Figure EV5. Arabidopsis‐SA190 interaction is independent of the ethylene pathway and the role in plant physiology

1. A, B

   Total fresh weight of mock‐ and SA190‐colonized 16‐day‐old ethylene mutants on (A) ½ MS or (B) 25%PEG. Boxplot shows data from three independent biological replicates (technical replicates n = 18–24) where whiskers represents minimum and maximum values, “+” indicates mean and horizontal line represents median. Asterisks indicate a statistical difference based on the Student's t‐test (***P < 0.001).

2. C

   The percentage of leaf relative water content (RWC) of 21‐day‐old mock‐ or SA190‐colonized plants grown for 16 days under normal (½ MS) conditions. The RWC was calculated as the formula RWC (%) = [(FW−DW)/(TW−DW)] × 100, where FW is fresh weight, DW is dry weight, and TW is the weight of fully turgid leaves.

3. D

   Comparison of stomatal aperture of SA190‐ and non‐colonized 21‐day‐old plants grown for 16 days under non‐stress (½ MS) conditions. Scale bar = 20 μm.

4. E

   Water use efficiency (WUE) of 4‐week‐old mock‐ or SA190‐colonized plants grown under non‐stress (½ MS) conditions. WUE was calculated as mg of dry weight produced per ml of water used.
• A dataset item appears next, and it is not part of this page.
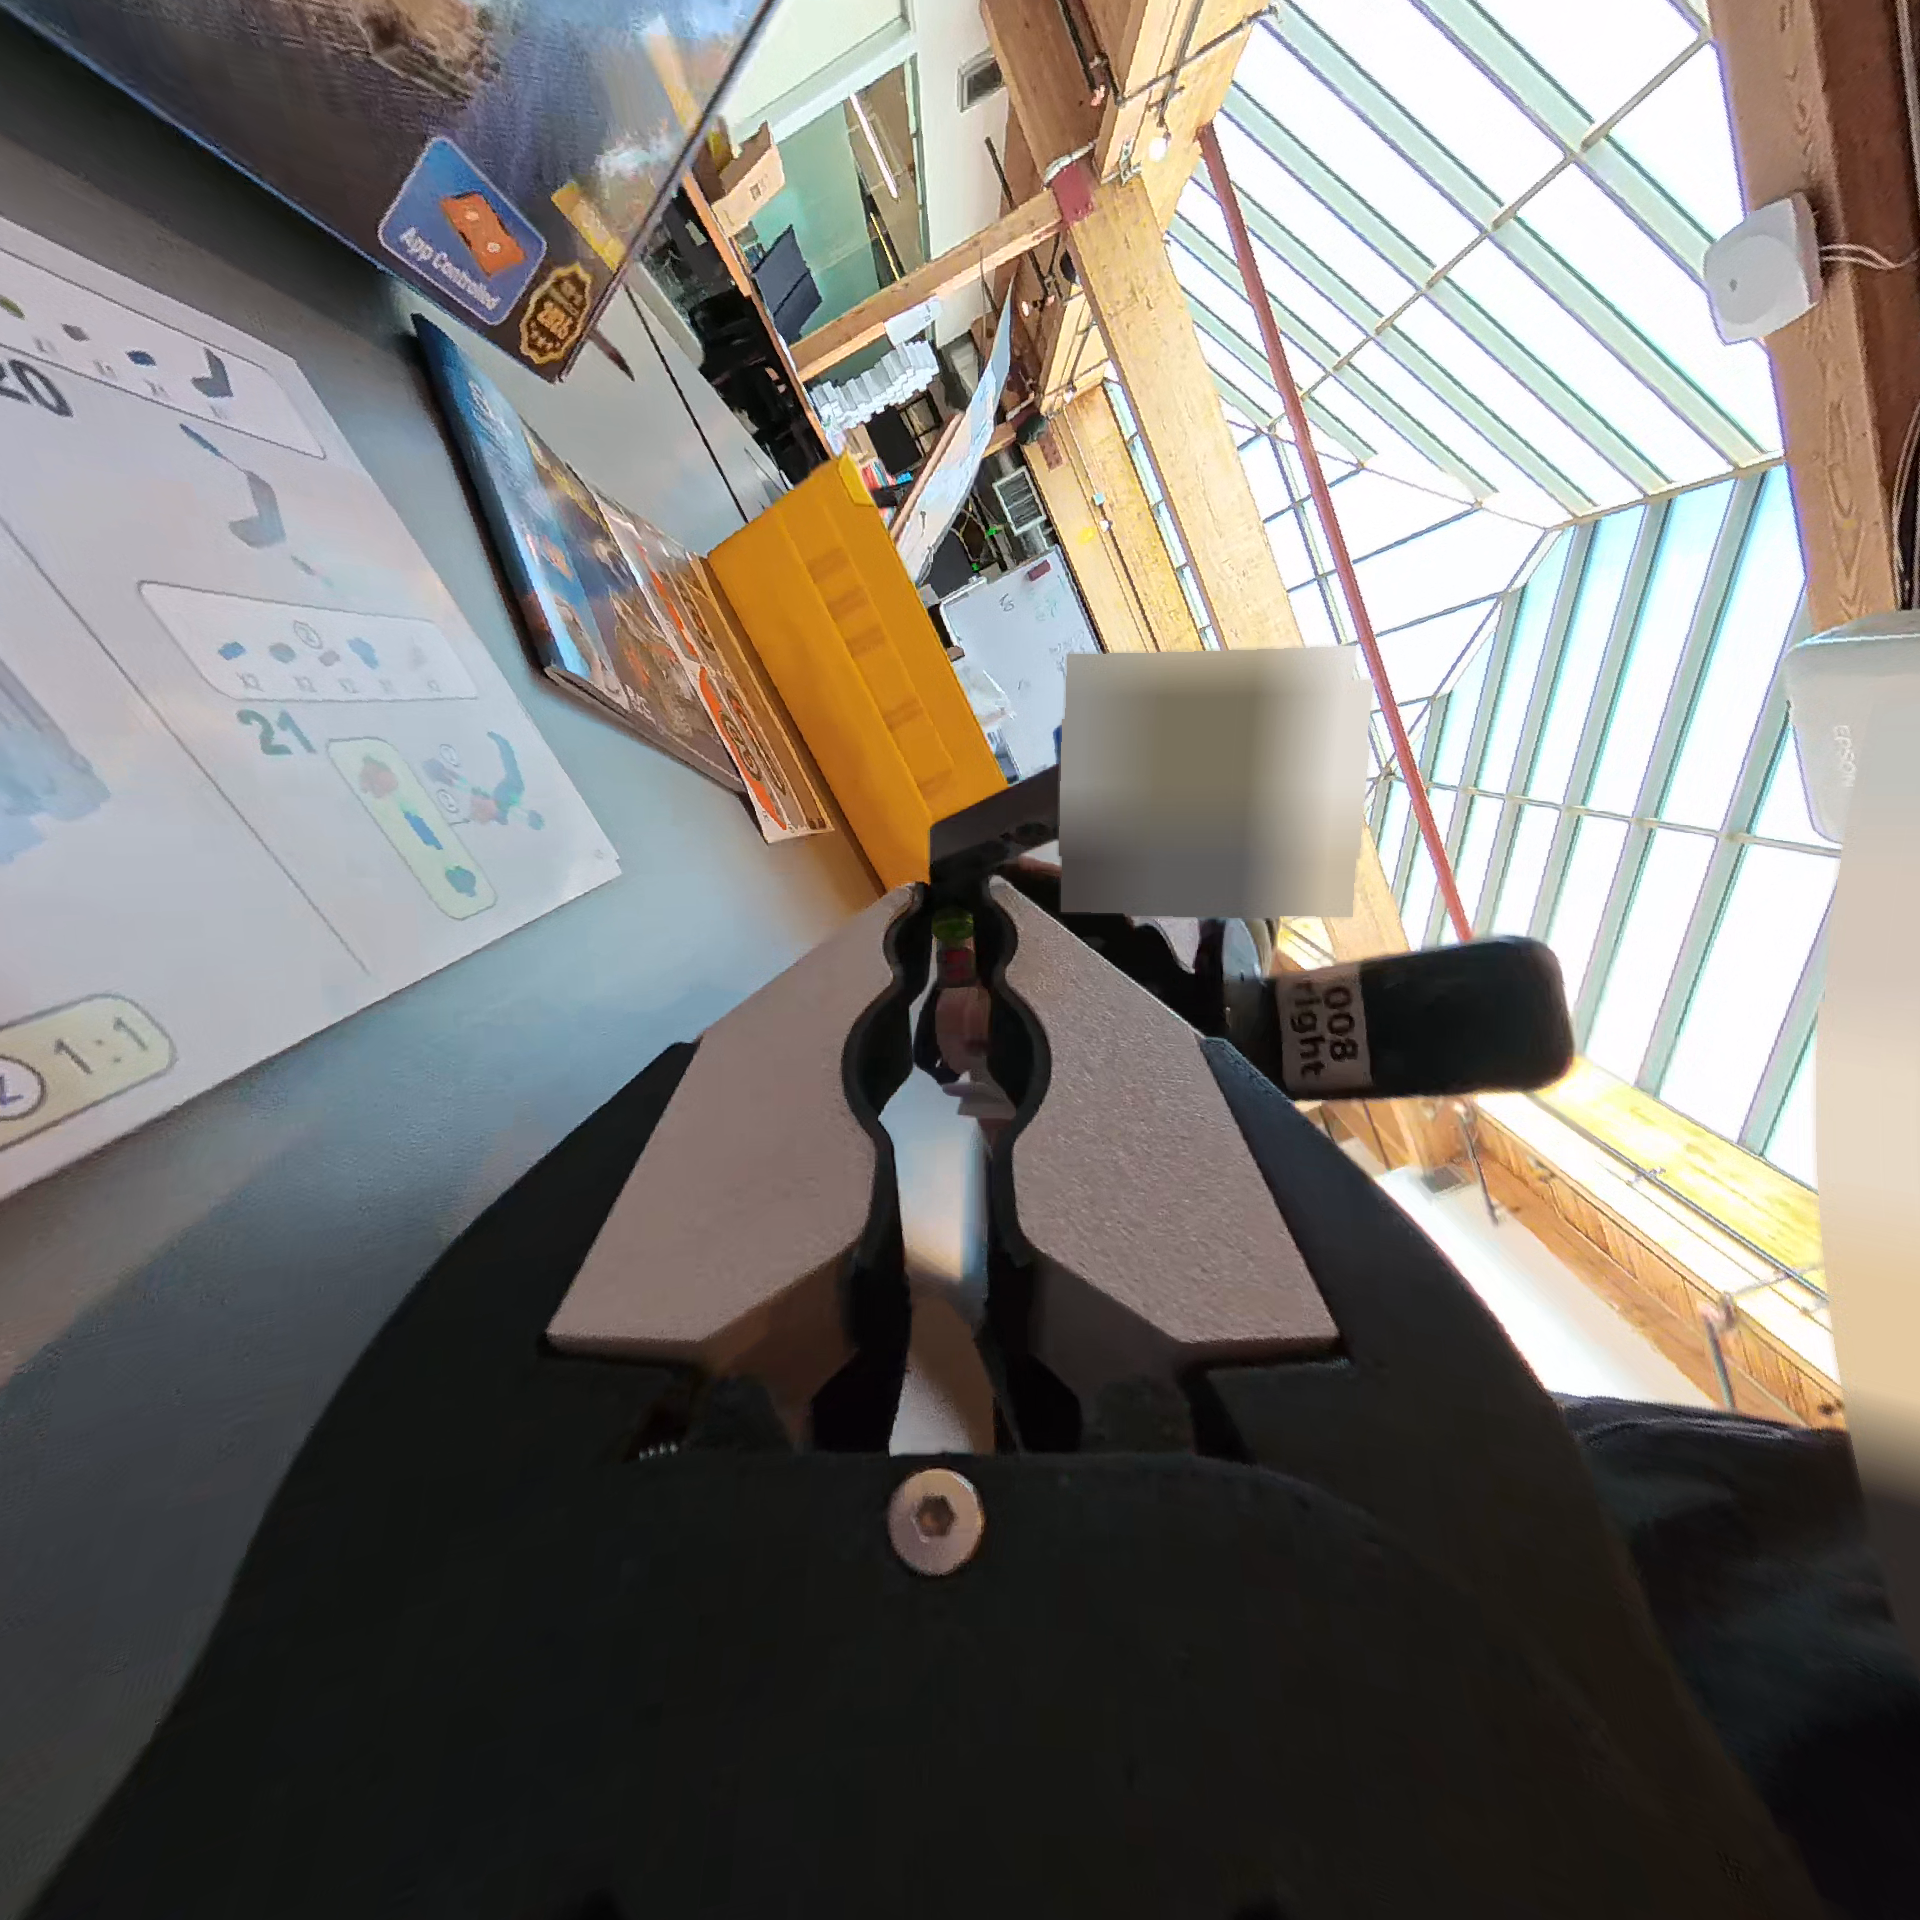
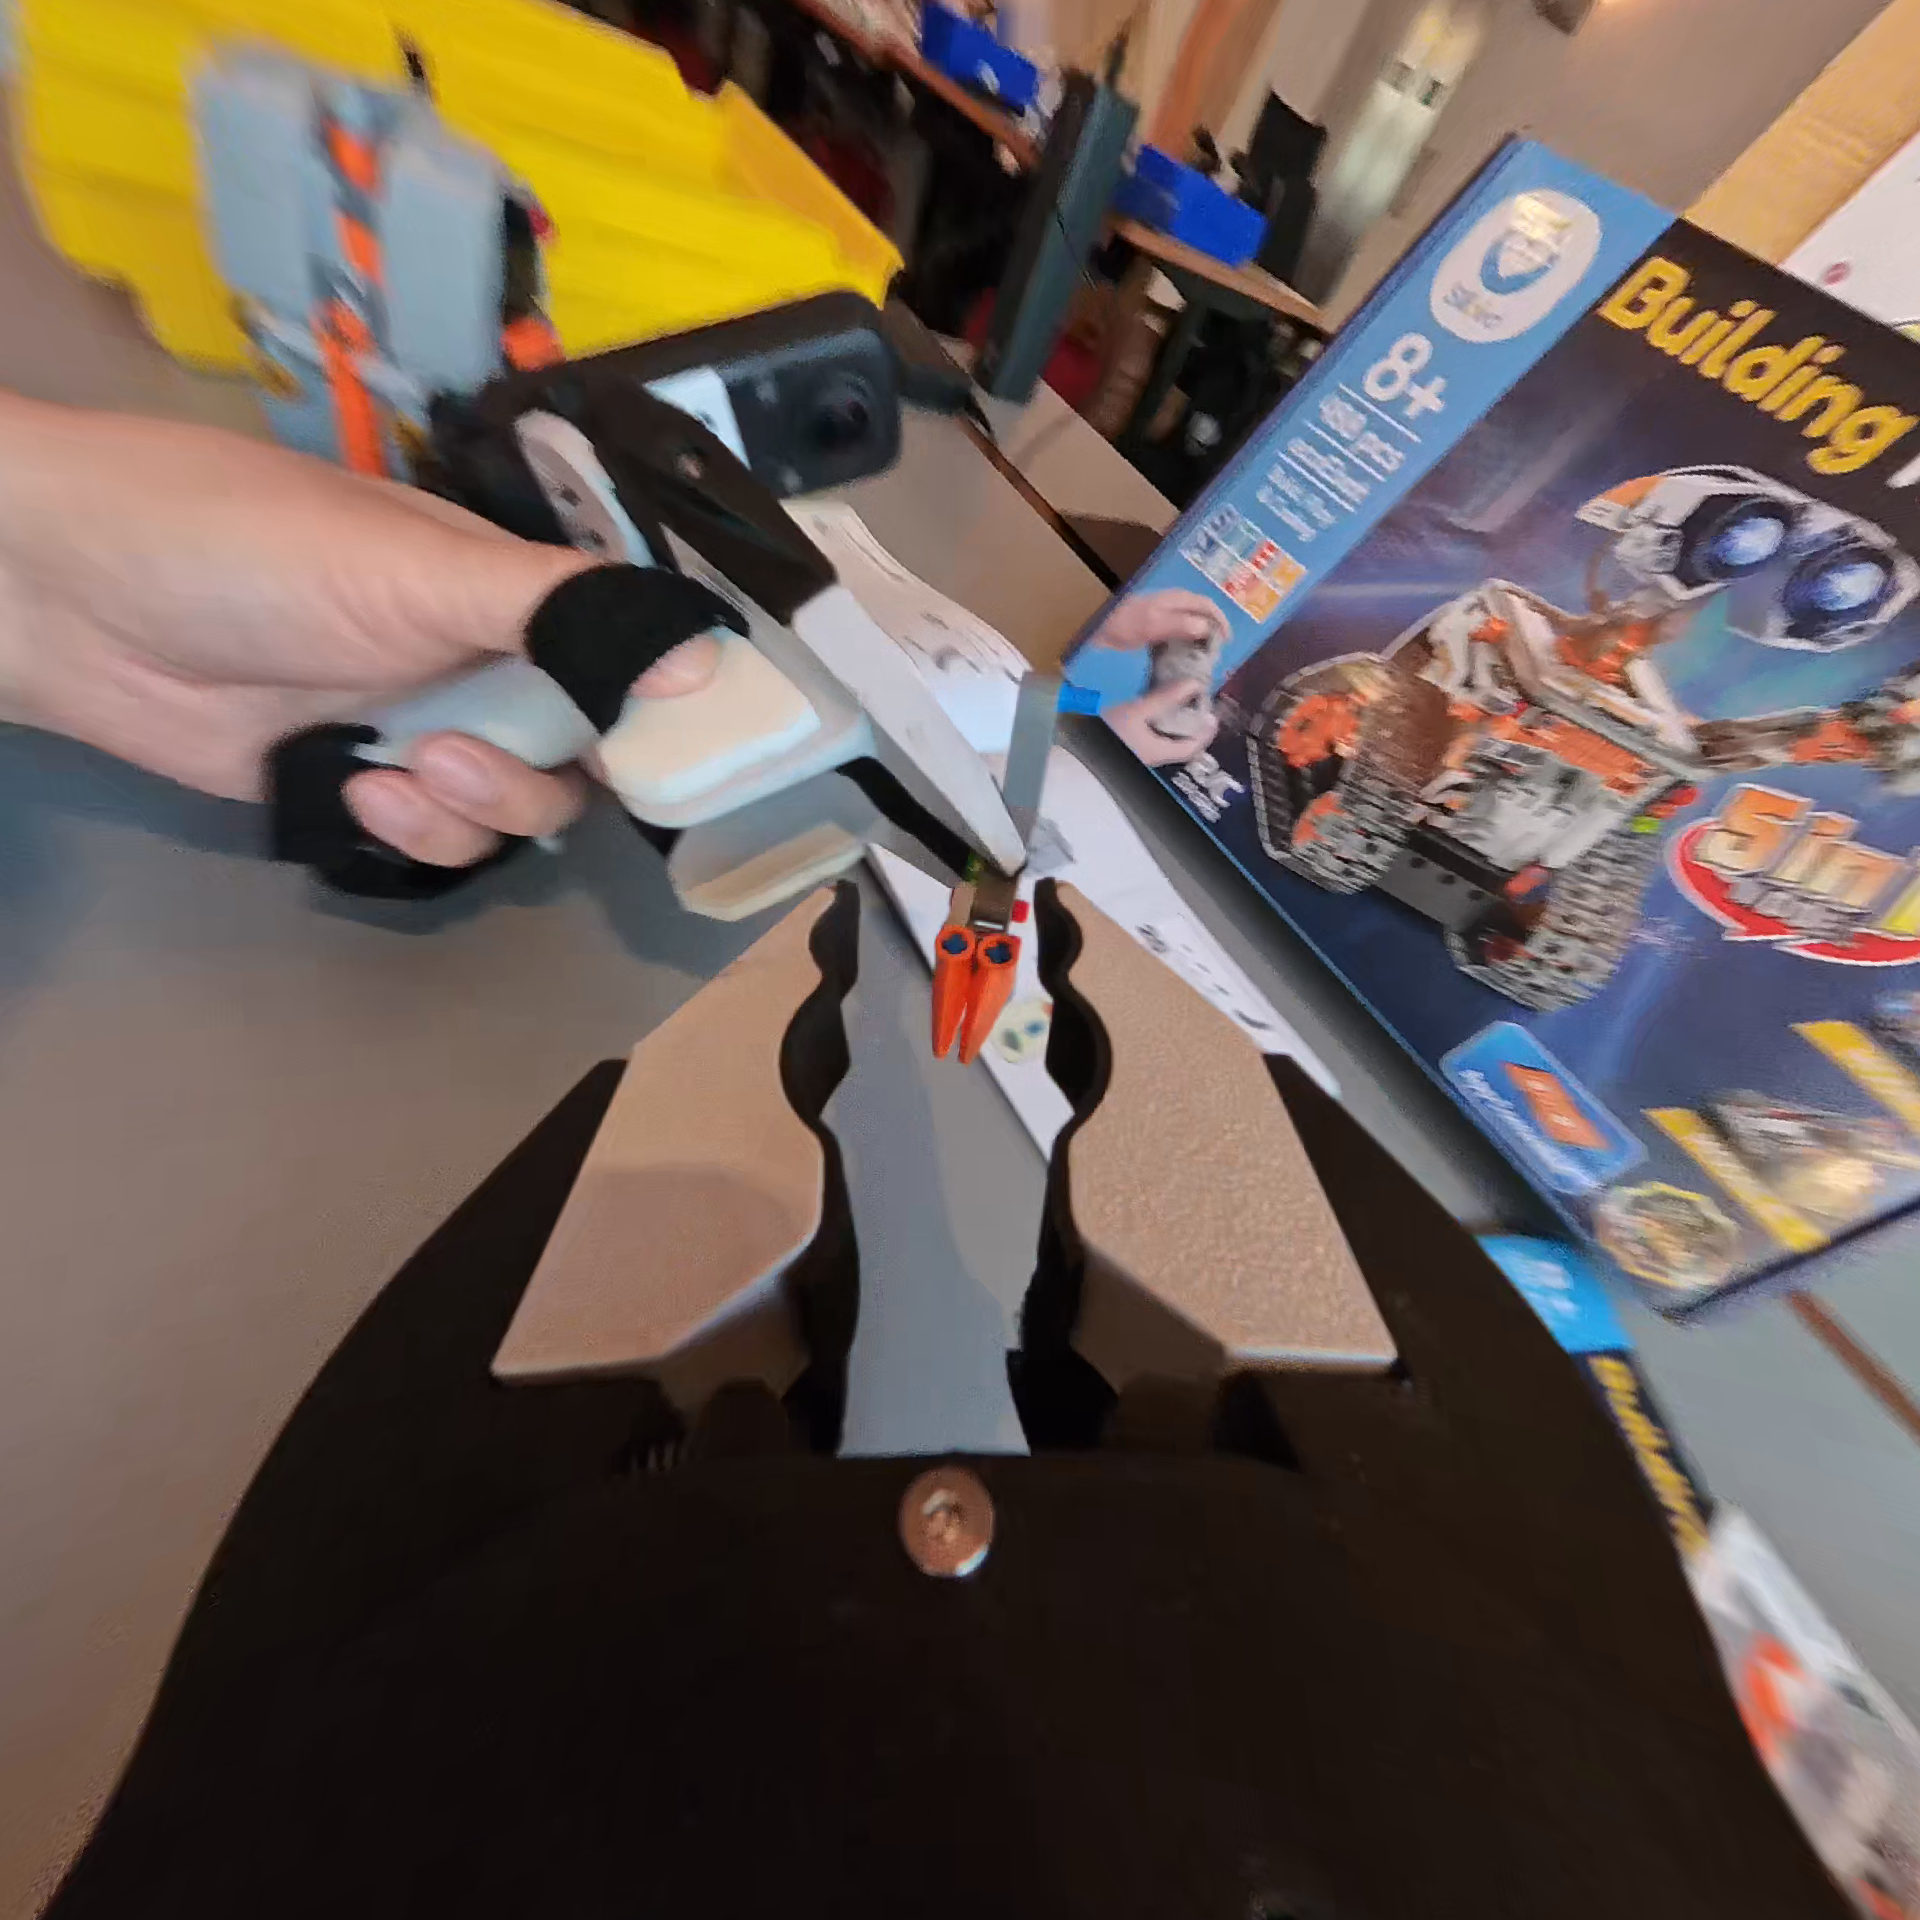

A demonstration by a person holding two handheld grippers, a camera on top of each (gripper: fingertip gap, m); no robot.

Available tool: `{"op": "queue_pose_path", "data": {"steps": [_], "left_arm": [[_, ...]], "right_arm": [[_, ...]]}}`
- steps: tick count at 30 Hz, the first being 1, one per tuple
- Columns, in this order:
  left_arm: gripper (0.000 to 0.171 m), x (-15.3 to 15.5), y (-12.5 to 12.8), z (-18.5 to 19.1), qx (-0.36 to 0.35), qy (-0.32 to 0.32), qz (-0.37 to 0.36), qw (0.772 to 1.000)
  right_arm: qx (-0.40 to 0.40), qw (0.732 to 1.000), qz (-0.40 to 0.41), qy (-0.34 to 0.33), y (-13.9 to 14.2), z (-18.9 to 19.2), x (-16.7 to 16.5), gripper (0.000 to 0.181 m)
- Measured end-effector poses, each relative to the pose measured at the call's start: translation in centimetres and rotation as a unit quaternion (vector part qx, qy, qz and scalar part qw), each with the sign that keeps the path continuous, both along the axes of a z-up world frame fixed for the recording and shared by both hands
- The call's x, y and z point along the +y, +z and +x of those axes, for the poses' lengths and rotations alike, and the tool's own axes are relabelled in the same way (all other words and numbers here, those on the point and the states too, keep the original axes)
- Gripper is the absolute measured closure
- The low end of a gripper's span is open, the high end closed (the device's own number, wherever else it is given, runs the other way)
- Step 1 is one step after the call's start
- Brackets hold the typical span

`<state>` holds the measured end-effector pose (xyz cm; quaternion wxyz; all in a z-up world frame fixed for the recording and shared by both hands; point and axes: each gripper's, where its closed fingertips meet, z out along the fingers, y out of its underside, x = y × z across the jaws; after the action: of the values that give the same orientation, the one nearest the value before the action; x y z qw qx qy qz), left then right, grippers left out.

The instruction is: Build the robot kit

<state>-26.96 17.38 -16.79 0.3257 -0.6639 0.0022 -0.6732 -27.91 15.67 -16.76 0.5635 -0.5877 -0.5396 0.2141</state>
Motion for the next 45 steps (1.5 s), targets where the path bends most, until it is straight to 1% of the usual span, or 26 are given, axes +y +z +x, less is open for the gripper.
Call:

Data information: All plots represent the mean of three biological replicates. Whiskers in the boxplot represent minimum and maximum values, “+” indicates mean, and the horizontal line represents median. Asterisks indicate a statistical difference based on the Student's t‐test.

Figure 6. Graphical model of SA190 mediated aquaporin priming

SA190 constitutively deposits H3K4me3 histone marks on aquaporin promoters in an ABA‐dependent manner to mediate gene expression for enhancing water use efficiency and drought stress tolerance.